### WHAT TO DO
In the records below, find the line that contains "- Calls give" and the line that contains "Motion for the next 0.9". Set down exactly those lines and every line between them, and nothing more.

(Stored data)
————

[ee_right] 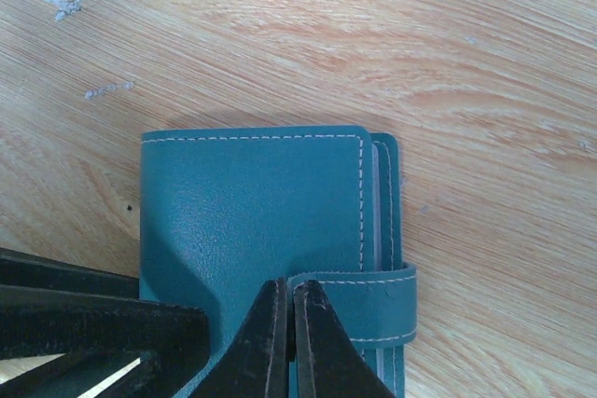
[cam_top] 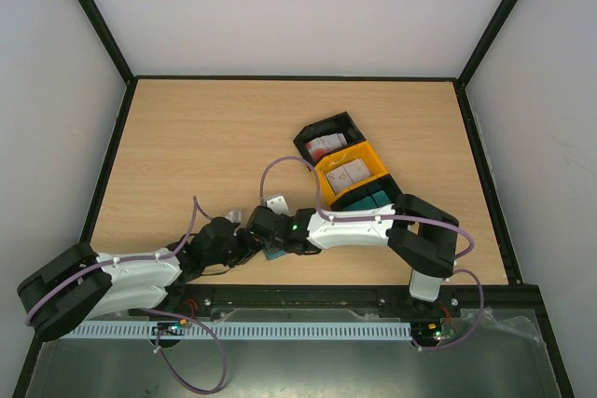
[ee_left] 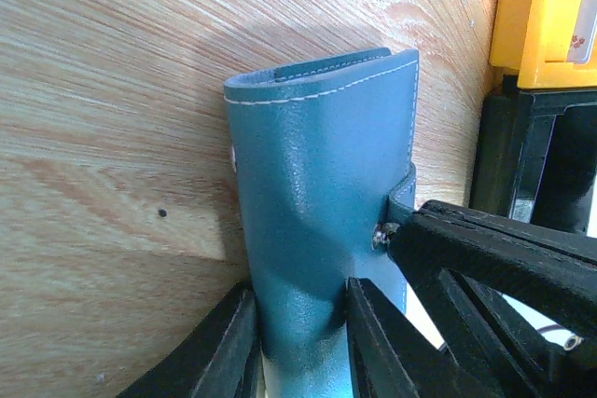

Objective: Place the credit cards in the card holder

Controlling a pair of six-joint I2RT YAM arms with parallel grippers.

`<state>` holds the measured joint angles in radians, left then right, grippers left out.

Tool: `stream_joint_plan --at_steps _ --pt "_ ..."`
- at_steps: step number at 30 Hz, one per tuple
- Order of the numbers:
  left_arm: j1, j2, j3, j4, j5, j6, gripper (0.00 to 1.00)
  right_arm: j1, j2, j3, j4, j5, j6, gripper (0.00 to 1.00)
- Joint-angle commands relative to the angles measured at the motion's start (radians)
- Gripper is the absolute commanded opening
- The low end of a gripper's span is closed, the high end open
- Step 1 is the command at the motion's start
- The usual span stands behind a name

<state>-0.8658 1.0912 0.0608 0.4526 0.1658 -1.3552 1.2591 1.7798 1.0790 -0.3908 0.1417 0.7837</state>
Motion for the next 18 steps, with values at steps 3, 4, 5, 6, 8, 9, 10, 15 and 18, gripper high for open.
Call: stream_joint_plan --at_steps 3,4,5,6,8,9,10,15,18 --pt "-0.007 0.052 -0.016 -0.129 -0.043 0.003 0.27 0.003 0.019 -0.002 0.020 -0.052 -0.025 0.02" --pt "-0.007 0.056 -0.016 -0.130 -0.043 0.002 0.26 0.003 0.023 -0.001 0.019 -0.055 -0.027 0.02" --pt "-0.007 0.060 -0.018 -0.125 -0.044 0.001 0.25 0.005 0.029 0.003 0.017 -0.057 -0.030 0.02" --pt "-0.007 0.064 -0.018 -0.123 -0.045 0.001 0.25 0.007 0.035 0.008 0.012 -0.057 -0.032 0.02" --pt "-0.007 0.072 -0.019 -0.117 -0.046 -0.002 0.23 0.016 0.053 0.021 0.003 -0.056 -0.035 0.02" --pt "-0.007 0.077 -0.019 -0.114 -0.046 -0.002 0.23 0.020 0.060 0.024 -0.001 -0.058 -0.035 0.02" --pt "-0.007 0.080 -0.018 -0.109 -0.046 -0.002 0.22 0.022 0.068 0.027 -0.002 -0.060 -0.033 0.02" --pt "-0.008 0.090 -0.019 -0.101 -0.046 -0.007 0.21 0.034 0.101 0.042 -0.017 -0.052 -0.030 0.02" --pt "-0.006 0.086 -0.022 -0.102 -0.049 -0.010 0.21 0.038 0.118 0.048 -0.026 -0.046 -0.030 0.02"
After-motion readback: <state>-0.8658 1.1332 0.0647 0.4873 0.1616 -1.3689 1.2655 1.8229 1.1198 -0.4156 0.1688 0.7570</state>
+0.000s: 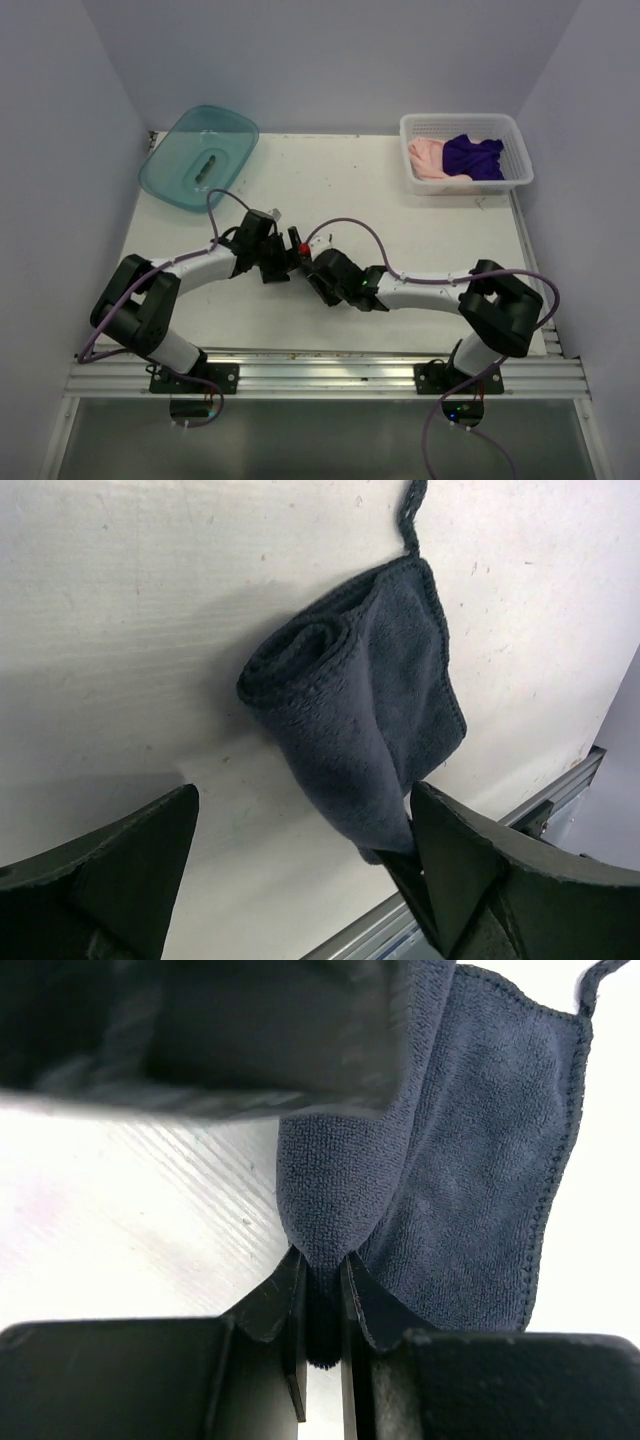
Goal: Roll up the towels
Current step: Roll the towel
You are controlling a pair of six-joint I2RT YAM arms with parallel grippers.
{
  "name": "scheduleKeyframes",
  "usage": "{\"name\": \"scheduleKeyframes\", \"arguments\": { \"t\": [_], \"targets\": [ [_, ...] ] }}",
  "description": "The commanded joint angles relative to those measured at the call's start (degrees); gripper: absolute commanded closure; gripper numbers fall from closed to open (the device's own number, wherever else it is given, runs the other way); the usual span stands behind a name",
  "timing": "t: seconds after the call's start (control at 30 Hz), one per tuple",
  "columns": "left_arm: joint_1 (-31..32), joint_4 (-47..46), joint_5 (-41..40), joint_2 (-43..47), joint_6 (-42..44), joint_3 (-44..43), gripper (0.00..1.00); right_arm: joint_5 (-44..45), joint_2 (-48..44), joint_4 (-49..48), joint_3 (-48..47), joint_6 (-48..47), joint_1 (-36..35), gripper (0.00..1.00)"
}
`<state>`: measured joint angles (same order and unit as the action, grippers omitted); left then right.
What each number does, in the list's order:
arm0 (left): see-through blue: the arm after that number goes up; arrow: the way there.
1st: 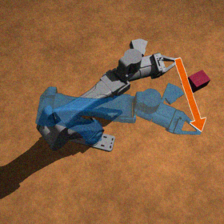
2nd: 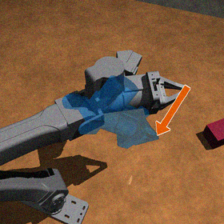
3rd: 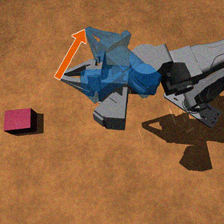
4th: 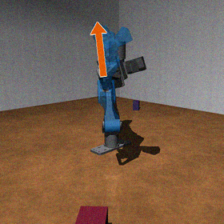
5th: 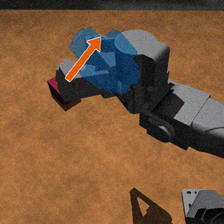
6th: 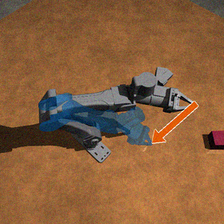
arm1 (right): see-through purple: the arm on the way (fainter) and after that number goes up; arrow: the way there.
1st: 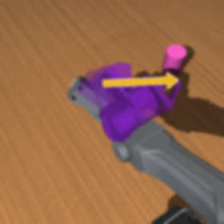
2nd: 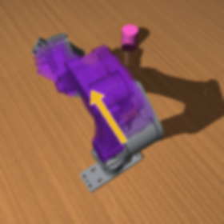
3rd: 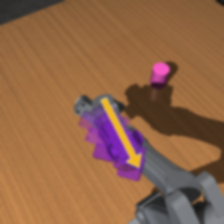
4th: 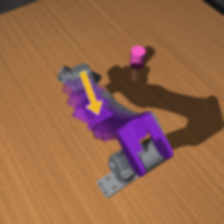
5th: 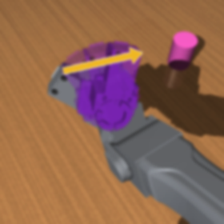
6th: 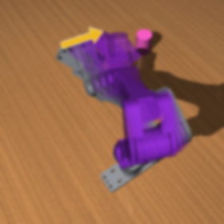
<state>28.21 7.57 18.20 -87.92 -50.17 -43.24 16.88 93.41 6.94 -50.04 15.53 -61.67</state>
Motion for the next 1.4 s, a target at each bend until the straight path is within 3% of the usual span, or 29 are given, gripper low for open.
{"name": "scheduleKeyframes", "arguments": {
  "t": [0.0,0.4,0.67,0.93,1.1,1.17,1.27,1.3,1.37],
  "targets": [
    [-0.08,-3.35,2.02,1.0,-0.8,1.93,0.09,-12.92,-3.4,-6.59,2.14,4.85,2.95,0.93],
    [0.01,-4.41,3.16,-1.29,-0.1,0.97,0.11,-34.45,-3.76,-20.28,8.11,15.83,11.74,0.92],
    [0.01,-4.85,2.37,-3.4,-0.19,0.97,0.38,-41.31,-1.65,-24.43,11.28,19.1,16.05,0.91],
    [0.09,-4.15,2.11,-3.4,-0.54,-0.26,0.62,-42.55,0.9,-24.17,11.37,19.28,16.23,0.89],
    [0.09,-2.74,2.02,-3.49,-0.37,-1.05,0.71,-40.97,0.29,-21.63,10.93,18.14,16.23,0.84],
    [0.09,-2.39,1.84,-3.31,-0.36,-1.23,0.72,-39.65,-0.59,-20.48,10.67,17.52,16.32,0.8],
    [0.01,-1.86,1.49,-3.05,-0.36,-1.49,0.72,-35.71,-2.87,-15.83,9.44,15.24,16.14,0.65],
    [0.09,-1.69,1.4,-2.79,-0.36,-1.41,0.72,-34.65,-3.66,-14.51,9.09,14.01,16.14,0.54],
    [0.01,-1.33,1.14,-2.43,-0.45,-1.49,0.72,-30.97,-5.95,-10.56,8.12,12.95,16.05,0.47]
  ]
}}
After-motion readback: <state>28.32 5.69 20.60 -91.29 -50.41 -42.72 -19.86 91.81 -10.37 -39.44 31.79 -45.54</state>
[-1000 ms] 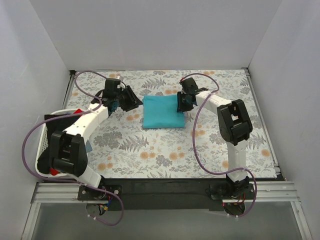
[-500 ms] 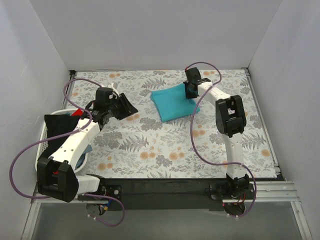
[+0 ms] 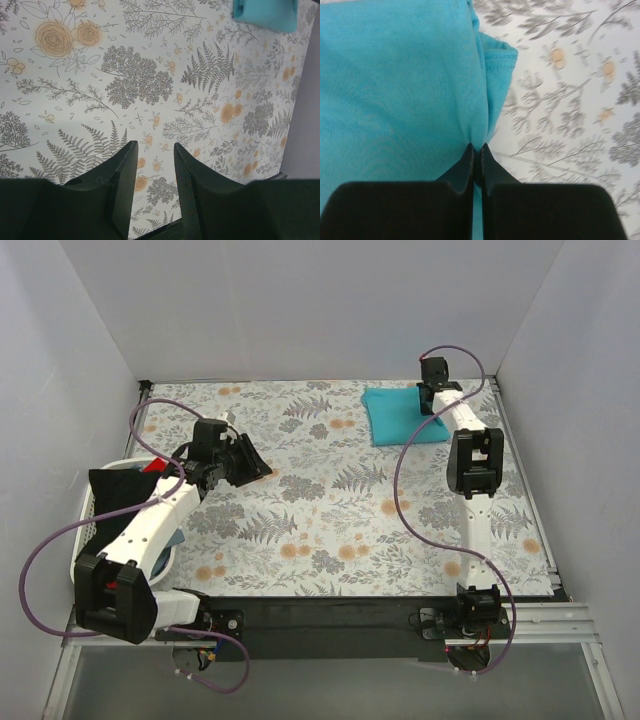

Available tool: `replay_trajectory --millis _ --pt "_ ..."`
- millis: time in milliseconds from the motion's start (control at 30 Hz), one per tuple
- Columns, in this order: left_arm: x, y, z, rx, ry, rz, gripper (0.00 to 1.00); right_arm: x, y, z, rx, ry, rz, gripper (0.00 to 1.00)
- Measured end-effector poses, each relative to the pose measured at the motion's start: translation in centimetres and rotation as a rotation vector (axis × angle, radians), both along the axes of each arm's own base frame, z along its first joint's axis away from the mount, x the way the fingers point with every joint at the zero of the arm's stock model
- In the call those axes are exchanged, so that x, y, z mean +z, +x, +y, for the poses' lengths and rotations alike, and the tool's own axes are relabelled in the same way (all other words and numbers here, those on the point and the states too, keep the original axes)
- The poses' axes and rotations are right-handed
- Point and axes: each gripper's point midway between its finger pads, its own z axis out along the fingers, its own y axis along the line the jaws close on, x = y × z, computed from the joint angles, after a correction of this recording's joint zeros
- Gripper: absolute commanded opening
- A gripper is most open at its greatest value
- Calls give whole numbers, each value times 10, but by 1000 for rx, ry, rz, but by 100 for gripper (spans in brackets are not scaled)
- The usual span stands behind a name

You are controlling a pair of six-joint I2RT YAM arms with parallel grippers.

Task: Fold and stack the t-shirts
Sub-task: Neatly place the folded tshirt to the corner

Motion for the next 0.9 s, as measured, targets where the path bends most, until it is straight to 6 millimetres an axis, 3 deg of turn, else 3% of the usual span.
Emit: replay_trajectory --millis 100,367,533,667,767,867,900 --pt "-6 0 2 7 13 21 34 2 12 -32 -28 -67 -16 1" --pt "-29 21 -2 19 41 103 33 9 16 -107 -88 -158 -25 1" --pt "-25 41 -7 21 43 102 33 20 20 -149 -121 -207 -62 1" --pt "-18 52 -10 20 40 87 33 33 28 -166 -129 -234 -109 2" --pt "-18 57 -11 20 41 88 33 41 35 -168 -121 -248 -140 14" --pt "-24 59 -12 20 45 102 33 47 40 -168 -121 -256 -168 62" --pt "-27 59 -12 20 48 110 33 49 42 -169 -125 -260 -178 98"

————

### SOLVED EXERCISE
- Calls give whole numbers, each value times 10, but by 1000 for rx, ry, rz, but by 100 for gripper (spans in brackets are not scaled)
- The usual span stands behind a name

You are controlling a pair of six-joint I2RT YAM arms with parallel grippers.

Task: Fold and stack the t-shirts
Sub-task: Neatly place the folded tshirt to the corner

Motion for the next 0.9 s, as measured, targets where the path bends most, until it is straight to 6 millimetres an axis, 3 deg of turn, else 3% of the usual span.

No more output is needed here.